Items from a data source>
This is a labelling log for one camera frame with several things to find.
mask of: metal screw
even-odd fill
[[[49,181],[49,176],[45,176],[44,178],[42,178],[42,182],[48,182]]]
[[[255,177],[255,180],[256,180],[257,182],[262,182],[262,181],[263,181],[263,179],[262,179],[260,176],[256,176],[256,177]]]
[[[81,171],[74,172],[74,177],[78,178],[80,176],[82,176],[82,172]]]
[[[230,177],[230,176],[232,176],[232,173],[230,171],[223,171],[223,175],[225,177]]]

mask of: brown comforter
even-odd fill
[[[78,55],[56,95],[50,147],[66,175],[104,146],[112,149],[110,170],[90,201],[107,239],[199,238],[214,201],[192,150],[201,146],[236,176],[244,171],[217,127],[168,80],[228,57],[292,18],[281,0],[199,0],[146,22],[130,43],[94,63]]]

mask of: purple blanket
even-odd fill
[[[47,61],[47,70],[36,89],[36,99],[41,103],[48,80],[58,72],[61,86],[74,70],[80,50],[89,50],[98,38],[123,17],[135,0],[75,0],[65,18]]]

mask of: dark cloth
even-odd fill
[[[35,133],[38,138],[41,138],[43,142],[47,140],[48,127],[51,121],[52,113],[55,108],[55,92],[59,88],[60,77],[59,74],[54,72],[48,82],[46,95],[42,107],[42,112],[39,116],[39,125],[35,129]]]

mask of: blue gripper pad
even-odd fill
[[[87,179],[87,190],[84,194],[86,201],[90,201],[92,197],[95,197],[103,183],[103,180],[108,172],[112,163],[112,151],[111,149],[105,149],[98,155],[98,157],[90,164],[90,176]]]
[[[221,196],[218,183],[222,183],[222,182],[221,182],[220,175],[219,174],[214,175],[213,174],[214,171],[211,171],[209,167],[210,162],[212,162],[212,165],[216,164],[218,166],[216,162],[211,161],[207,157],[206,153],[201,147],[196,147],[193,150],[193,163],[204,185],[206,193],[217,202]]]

Exercise instructions>
What is needed is each line of the entries that contains the word "mask".

Result>
mask of: metal screw
mask of: brown comforter
mask of: purple blanket
mask of: dark cloth
mask of: blue gripper pad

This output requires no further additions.